As a Jew, Greenstein will be celebrating Hanukkah and Thanksgiving on the same day as the second candle on the menorah will be lit tonight. This is the first time since 1918 that the two holidays have overlapped, and it will not happen again until 2070, according to Chabad.org.
Hanukkah, known as the festival of lights, began at sundown on Wednesday. The eight-day holiday commemorates the re-dedication of the Holy Temple in Jerusalem. In 165 B.C. Judah Maccabee and his brothers led a victorious battle over the Syrians, who had forced them to worship Greek gods.
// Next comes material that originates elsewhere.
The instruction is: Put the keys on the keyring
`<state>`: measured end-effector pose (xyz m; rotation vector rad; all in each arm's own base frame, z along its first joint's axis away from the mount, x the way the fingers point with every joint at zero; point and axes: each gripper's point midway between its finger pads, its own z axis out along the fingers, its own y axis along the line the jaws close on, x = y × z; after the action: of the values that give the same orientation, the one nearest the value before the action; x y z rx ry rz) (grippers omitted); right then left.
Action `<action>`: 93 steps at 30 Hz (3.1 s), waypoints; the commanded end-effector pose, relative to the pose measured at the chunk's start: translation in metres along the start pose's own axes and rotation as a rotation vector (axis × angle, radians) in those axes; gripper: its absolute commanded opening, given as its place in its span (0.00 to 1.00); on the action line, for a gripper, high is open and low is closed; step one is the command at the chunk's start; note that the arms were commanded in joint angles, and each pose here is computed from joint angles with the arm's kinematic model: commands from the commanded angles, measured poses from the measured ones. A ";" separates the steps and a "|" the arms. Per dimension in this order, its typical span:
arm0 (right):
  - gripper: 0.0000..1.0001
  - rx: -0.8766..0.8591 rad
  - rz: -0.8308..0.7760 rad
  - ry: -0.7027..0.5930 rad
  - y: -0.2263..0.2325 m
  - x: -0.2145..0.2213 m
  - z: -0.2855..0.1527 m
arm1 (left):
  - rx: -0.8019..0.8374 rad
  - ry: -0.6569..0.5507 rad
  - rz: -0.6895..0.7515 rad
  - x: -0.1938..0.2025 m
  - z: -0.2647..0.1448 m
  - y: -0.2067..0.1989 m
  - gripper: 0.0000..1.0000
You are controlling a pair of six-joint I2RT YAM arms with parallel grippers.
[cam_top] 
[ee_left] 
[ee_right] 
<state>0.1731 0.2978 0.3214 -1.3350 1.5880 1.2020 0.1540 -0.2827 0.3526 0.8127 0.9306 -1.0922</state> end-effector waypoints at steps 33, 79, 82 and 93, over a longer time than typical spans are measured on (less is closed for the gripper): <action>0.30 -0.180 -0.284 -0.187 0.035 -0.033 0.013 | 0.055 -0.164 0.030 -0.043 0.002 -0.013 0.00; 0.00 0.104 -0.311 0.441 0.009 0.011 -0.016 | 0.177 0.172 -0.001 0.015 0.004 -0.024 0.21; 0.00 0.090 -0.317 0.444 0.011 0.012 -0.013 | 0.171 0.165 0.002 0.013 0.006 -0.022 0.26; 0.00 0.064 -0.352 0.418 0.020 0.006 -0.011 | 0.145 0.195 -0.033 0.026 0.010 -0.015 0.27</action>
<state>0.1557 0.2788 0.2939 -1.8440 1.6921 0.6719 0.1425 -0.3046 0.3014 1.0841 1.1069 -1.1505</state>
After the temple was desecrated, Maccabee found consecrated oil for one day, but it miraculously lasted eight days (when new consecrated oil was ready).
The first Thanksgiving in what would become the United States, is believed to have been celebrated in 1621 in Plymouth, between the Pilgrims and the Native Americans as a way to give thanks for a good harvest. It started to be celebrated as an official holiday in 1863 and was designated the fourth Thursday of November in 1941.
Rabbi Robert S. Goldstein said there are similarities between Hanukkah and Thanksgiving, that make the dovetailing of the two holidays particularly apt.
“The pilgrims came to our shore to worship as they saw fit and the Macabees took back the temple to express themselves and worship what they believed,” Goldstein said. “As Jews, when we converge at Thanksgiving and Hanukkah, it represents the two aspects of who we are in America.”
Other spiritual leaders like Elizabeth Beraha of Congregation Anshe Sholum in Lawrence does not see Thanksgiving and Hanukkah separately.
“Both come from a holiday of gratitude and have an overlapping message,” Beraha said. “I love this occurrence.”